Occasional ContributorHi again MGRAV and HRZ
I have further developed the example to avoid the false memory dependency and manually unrolled the loop. This allows the compiler to automatically fuse the 2 two loops thus achieving the desired concurrency. BUT even though both loops carry the ivdep the resulting fused loop nevertheless has an II of 6 (as if the ivdeps had been ignored). Here is the code:
const int ITEM_LENGTH = 10000;
const int GROUP_SIZE = 10;
uint16_t a[GROUP_SIZE][ITEM_LENGTH];
uint16_t b[GROUP_SIZE][ITEM_LENGTH];
[[intel::ivdep]]
for (int k = 0; k < GROUP_SIZE * ITEM_LENGTH; k++)
{
int i = k / GROUP_SIZE;
int j = k - i * GROUP_SIZE;
if ( i == 0 )
a[j][i] = j;
else
a[j][i] = a[j][i-1] + i;
}
[[intel::ivdep]]
for (int k = 0; k < GROUP_SIZE * ITEM_LENGTH; k++)
{
int i = k / GROUP_SIZE;
int j = k - i * GROUP_SIZE;
if ( i == 0 )
b[j][i] = j;
else
b[j][i] = b[j][i-1] + i;
}
I'm at a loss. Why can't the fused loop respect the ivdep?
New ContributorHi @Mickleman,
I am not sure but I assume that is the way you get you i and j out of the division and the modulo.
I imagine you rewrite as follow (that do basically the same, without branching)
uint16_t* c=(uint16_t*)a
bool test=(k<GROUP_SIZE) ;
int i=k / GROUP_SIZE;
c[k]= (c[k-1]+i)*(!test)+(test)* (k-i*GROUP_SIZE);
you can get that the compiler don't see the opportunity over the GROUP_SIZE parallelization.
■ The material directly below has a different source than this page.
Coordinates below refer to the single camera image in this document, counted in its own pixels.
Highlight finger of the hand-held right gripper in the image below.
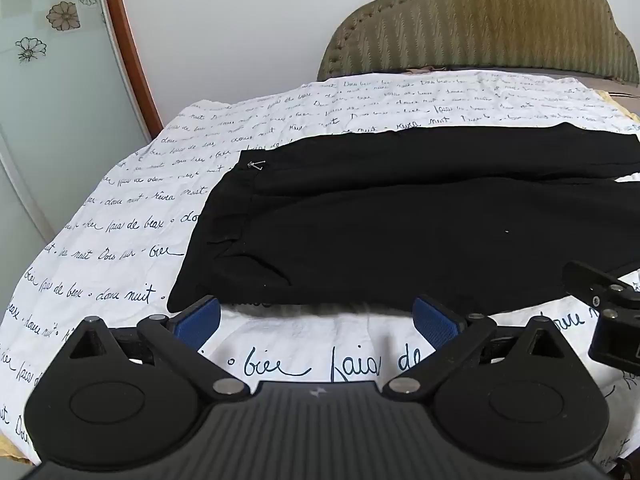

I think to get it automatically you should permute you array, a[j][i] ==> a[i][j] so the dependency inside look like c[k-GROUP_SIZE].
I don't know if I am clear in what I mean
Frequent ContributorCan you post the snippet of the report that mentions why the II has been increased to 6? I am not convinced your issue is because of the loop-carried dependency. I believe your issue is because of load/store dependency caused by latency of accessing Block RAM-based buffers which cannot be ignored with ivdep.
You will probably also be better off recovering "i" and "j" in the fused loop as follows, rather than by using "div":
i++;
if (i == ITEM_LENGTH)
{
i = 0;
j++;
}
Note that there is no need to reset "j" here since the loop will exist after ITEM_LENGTH * GROUP_SIZE iterations anyway.
Occasional ContributorHi @HRZ
Thank you for your time helping me to find a solution to this problem - it is very much appreciated.
The reason for the II of 6 is not a mystery - it is as you say a (false) LD/ST memory dependency. If I compile the last example with just one of the loops the II is scheduled at 1 and the code gives the correct answer. So the compiler is able to respect the ivdep in the face of the LD/ST dependency. So why can't it do the same on the fused loop?
On the subject of the i,j recovery you are right this could be done differently (as it is in the full design) but it is not relevant to the issue being explored here.